Doktor hiç bir anlam verememişti Hayal'in bu durumuna, fakat gözlerinde ki nefretin giderek arttığının farkında idi. Uzun süreli olarak ilk defa nefreti taşıyordu bakışları. Her zaman hayal'in gözlerine baktığınızda boşluğa bakan insanlar, şimdi görse şaşırırlardı herhalde bu haline. Bakışları uzun süreli bir anlam kazanmış, nefreti taşımıştı ilk defa. Bir psikiyatrı uzamanı değildi doktor fakat, mesleğinden dolayı Hayal'in bakışlarının anlamını az çok okuyabiliyordu. Onlardan nefret açıkça belli idi. Fakat neden sorusu takılmıştı aklına. Neden? Hayal'in neden diye sormasını şimdi anlıyordu. Şimdi farkına varıyordu sorunun anlamının. Fakat verecek tek cevabı yoktu kanına karşı. hayal ise adamın hala kendisini incelemekte olduğunu farkedip, bu sefer boş bakışlarını çevirdi adamın yüzüne. Artık git, yoksa olacaklara karışmam dercesine baktı. Sabrının son sınırlarında olan kadının imdadına annesinin sesi yetişmişti.

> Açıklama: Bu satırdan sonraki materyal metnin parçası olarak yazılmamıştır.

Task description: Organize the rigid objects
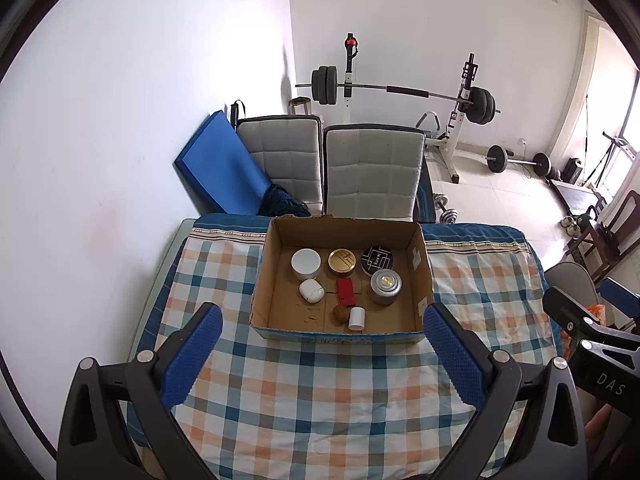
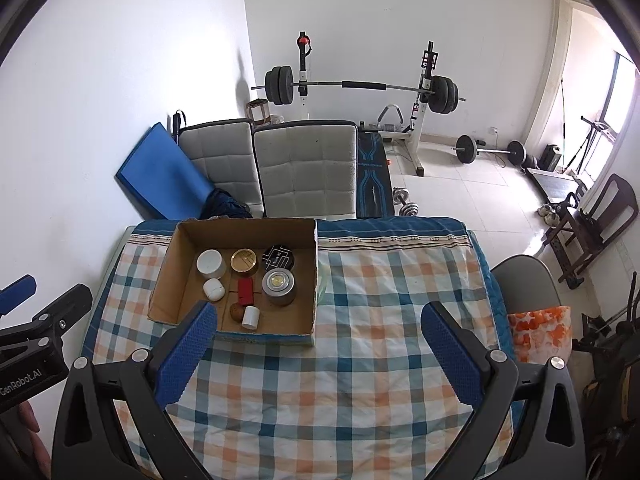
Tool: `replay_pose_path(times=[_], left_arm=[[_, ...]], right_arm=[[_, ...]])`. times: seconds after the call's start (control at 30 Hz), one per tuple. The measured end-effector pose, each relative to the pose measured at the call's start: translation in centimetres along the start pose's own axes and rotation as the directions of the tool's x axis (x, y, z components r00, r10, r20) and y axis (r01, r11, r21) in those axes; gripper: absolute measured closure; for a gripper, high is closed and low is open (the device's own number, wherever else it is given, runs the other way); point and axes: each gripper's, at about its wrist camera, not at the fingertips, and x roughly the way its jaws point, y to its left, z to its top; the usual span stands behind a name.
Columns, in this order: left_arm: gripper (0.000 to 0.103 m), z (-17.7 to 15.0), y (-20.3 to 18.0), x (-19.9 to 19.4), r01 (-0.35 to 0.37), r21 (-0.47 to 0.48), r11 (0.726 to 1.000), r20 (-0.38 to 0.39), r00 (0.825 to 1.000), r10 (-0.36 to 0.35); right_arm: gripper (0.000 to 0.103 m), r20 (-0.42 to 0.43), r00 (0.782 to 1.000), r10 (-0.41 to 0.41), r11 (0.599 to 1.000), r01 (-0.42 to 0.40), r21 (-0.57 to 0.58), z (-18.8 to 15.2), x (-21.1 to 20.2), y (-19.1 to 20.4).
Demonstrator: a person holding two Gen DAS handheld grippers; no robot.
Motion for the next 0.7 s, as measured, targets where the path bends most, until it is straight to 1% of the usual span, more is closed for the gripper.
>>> replay_pose_path(times=[0.3, 0.7], left_arm=[[0.0, 0.6, -0.2, 0.1, 0.007, 0.01, 1.0, -0.011, 1.0, -0.007], [0.0, 1.0, 0.1, 0.3, 0.013, 0.015, 1.0, 0.009, 1.0, -0.013]], right_arm=[[0.0, -0.014, 1.0, 0.003, 1.0, -0.003, -0.003, -0.3, 0.1, 0.1], [0.0, 0.019, 1.0, -0.011, 1.0, 0.011, 0.011, -0.4, -0.5, -0.1]])
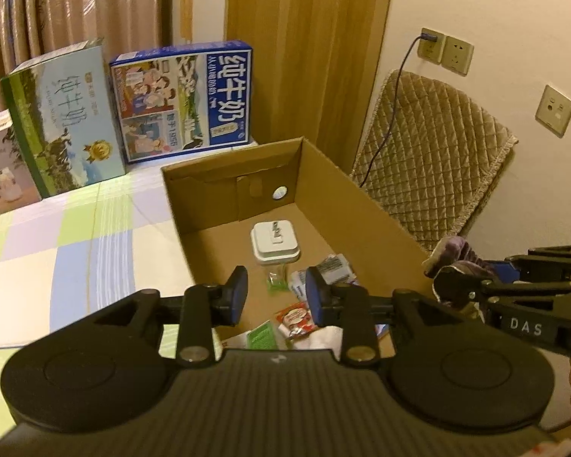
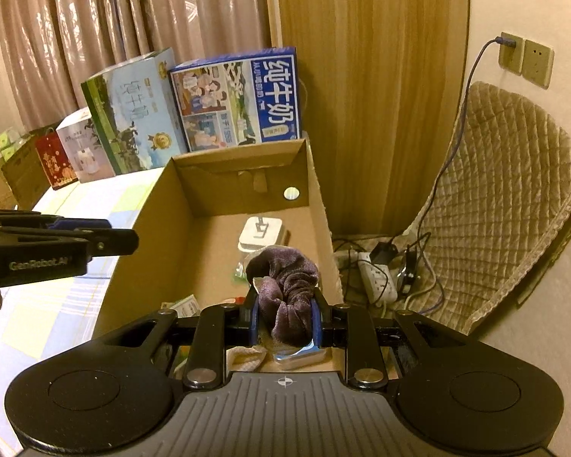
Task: Organize objects
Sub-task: 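Open both grippers to drop the scrunchie and candy into the box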
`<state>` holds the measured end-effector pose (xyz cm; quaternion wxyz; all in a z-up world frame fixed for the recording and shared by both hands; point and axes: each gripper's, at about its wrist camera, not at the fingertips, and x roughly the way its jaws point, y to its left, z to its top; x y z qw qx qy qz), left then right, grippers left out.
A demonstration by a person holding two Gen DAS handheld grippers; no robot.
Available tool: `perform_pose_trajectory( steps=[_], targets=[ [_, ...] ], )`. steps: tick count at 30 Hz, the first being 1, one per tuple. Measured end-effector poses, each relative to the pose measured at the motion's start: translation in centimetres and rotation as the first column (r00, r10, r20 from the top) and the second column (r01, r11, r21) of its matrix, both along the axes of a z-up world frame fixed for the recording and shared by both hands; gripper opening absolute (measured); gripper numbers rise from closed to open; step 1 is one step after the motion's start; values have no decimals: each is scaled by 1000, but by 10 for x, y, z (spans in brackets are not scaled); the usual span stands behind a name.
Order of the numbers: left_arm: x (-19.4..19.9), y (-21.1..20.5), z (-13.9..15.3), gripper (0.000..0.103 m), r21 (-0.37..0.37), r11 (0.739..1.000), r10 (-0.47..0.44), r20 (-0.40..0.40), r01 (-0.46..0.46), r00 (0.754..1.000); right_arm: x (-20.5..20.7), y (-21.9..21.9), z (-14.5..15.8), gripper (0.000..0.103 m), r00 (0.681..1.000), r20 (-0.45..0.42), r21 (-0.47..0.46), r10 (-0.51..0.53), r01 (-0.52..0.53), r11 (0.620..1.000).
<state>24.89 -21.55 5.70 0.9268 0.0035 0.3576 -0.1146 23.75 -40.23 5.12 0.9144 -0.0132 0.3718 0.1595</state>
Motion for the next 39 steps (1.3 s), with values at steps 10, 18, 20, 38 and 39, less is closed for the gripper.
perform_pose_trajectory(
  steps=[10,18,20,38,39],
  targets=[
    [-9,34,-3,37,-8,999,52,2,-52,999,10,22,3,22,1000,7,10,19,-19,1000],
    [-20,52,-4,65,-20,995,95,13,-95,995,24,23,4,85,999,33,85,13,-15,996],
    [-24,55,-4,69,-22,993,114,14,-114,993,20,20,5,85,999,36,82,4,-7,997],
    [-131,56,20,102,-23,980,199,76,-197,977,-84,-2,36,101,999,36,7,8,-8,1000],
    [-137,57,22,102,-19,979,206,84,-205,975,-91,-1,37,101,999,30,5,11,-11,1000]
  ],
)
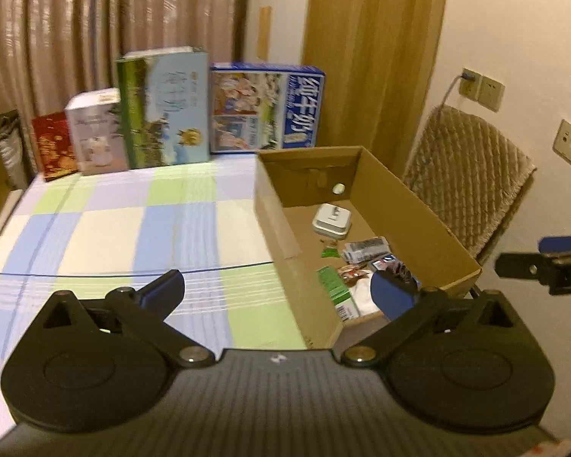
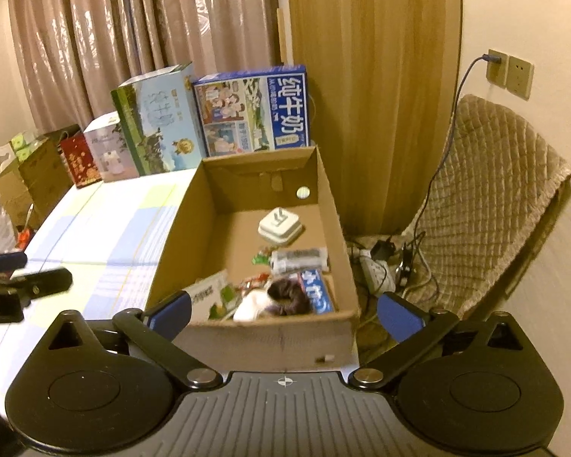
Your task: Organize objects
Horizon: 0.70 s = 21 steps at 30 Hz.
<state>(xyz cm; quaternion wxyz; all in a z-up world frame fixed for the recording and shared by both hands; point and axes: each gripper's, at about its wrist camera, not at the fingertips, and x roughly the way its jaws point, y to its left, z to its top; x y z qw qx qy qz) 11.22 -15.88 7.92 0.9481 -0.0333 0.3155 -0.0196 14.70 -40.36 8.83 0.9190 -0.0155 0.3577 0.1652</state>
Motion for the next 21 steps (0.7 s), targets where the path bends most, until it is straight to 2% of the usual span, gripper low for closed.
perform_pose_trajectory(
  steps=[5,11,21],
  targets=[
    [-30,8,8,102,-5,999,35,0,-35,999,-27,4,6,101,1000,-19,-11,6,-6,1000],
    [-58,8,12,102,2,998,63,-35,-63,997,-51,11,12,101,1000,-24,-16,17,-17,1000],
    [-100,11,9,102,20,995,102,-63,-101,993,-91,26,8,101,1000,-15,-28,17,-17,999]
  ],
)
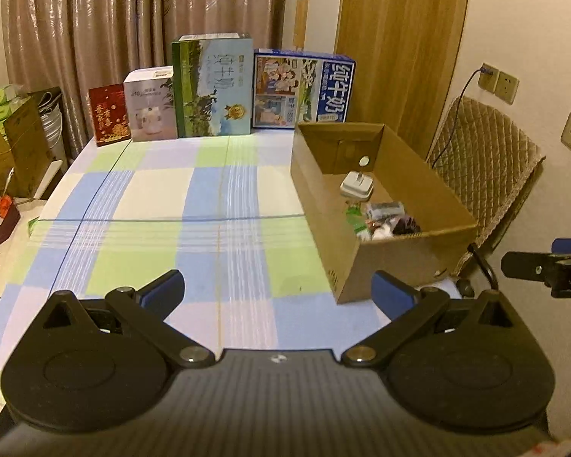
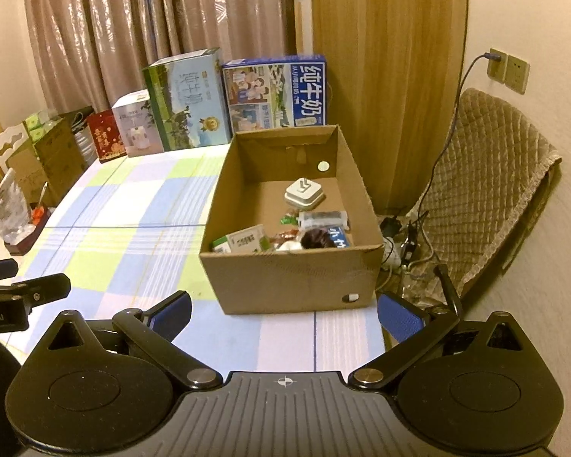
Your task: Organize objects
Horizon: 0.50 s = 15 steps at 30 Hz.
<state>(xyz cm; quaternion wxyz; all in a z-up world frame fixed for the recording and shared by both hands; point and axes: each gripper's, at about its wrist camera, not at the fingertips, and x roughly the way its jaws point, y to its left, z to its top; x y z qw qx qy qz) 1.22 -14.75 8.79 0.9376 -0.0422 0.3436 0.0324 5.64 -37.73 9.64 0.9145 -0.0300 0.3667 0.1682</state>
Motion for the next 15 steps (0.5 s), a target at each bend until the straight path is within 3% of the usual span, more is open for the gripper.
perform_pose_trajectory(
  steps=[15],
  targets=[
    [-35,-1,-16,102,-16,1000,10,-37,-10,999,-30,10,-17,101,1000,-20,-6,11,-11,1000]
  ],
)
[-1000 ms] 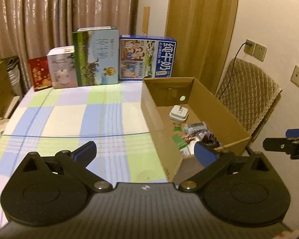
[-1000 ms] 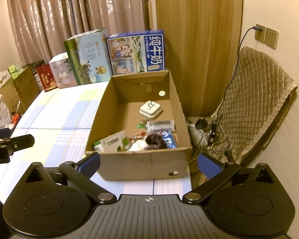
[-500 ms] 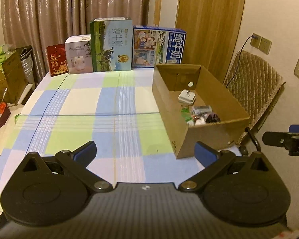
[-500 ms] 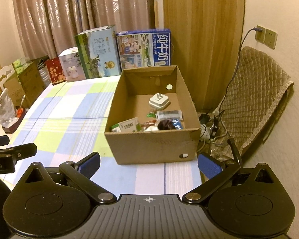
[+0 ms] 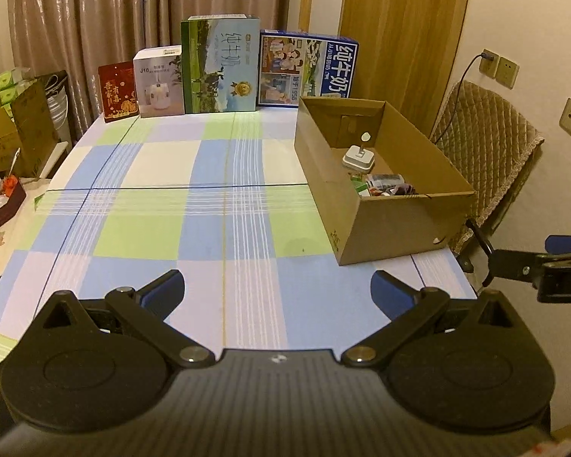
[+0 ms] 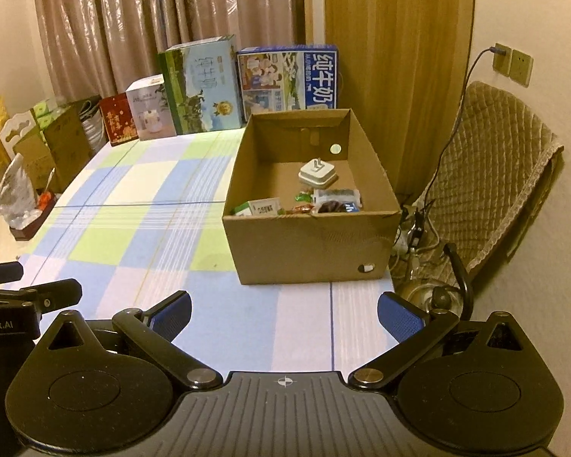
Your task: Organize objects
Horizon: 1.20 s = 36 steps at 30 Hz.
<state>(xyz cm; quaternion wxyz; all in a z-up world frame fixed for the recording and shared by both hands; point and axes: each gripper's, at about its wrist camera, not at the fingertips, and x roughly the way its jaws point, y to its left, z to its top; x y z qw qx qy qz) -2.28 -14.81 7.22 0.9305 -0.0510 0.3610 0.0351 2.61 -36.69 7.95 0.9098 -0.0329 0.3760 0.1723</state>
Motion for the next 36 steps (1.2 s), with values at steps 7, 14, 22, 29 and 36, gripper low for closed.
perform_pose_trajectory(
  steps=[7,14,22,29,36],
  targets=[
    [-1,-3,0,102,-16,1000,-16,7,16,1000,-5,3,-3,101,1000,1,-11,7,-7,1000],
    [-1,-4,-2,102,-24,1000,-13,3,13,1000,-6,5,-4,101,1000,-3,-8,7,-7,1000],
    [-2,-3,-1,102,-20,1000,-10,12,10,1000,-7,6,-2,101,1000,1,-5,6,-6,1000],
    [-2,-1,-1,102,-22,1000,-9,14,9,1000,-7,9,-1,101,1000,-1,-5,12,-12,1000],
    [-1,0,-1,102,-28,1000,-14,18,14,1000,-6,10,-1,101,1000,-1,-6,13,-13,1000]
  ],
)
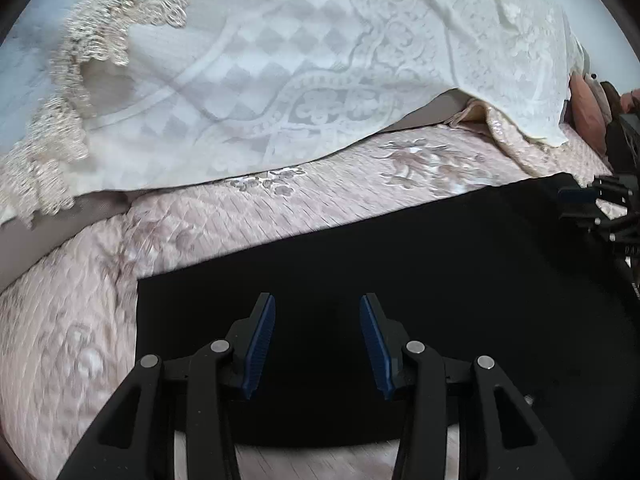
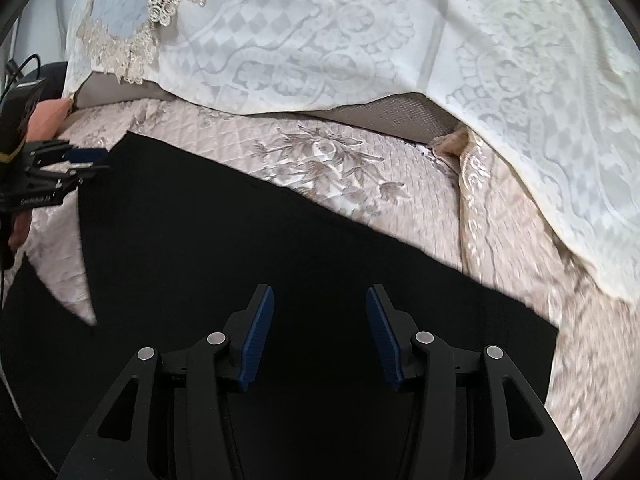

Annesinin sesini duyan Hayal'in içine bir rahatlama gelmişti. Minnettardı annesine, biraz daha gelmese karşısında ki adamın yüzünü her an dağıtabilirdi. Annesi Hayal'in yanına gelip sıkı sıkı sarıldı kızına. Oğlu ile konuştuktan sonra, tam çıkacakken Hayal'i sormuştu. Kadın başta ne diyeceğini bilemese de, sonrasında oğluna doğruyu söyleyip, dışarda beklediğini söylemişti. Yüzü asılmıştı Doğan'ın, kardeşinin neden yıllardır kendisi ile konuşmadığına bir anlam veremiyordu. Az çok arkadaşlarından, kardeşinin buralardan gitmesine neden olduklarını biliyordu. Fakat nedenini bilmiyordu işte. Yıllarca arkadaşlarına her gün sorduğu soru idi bu. Zaten sonrasında kimse ile görüşmemişti, Hasan dışında. Biliyordu ki Hayal'in kendisi ile konuşmamasında onların bir rolü vardı. Cevabını alamadığı bir doru idi bu. Hayal'e ile yıllarca ulaşamamıştı. izin vermemişti Hayal kendisine ulaşmasına. Şimdi ise en yakın arkadaşı hayatını kaybetmişti. Yaşlı kadın anlamıştı oğlunun bakışlarında ki hüznü, sadece tek şey diyebilirdi oğluna. Öyle de söylemişti zaten '' Sabret oğlum, sabret''... Hayal'in yanına indiğinde ise, onun doktora bakışlarını gördüğünde dehşete kapılmıştı.... Aklından geçen tek şey ise, '' kızım sen ne zaman böyle biri oldun'' olmuştu....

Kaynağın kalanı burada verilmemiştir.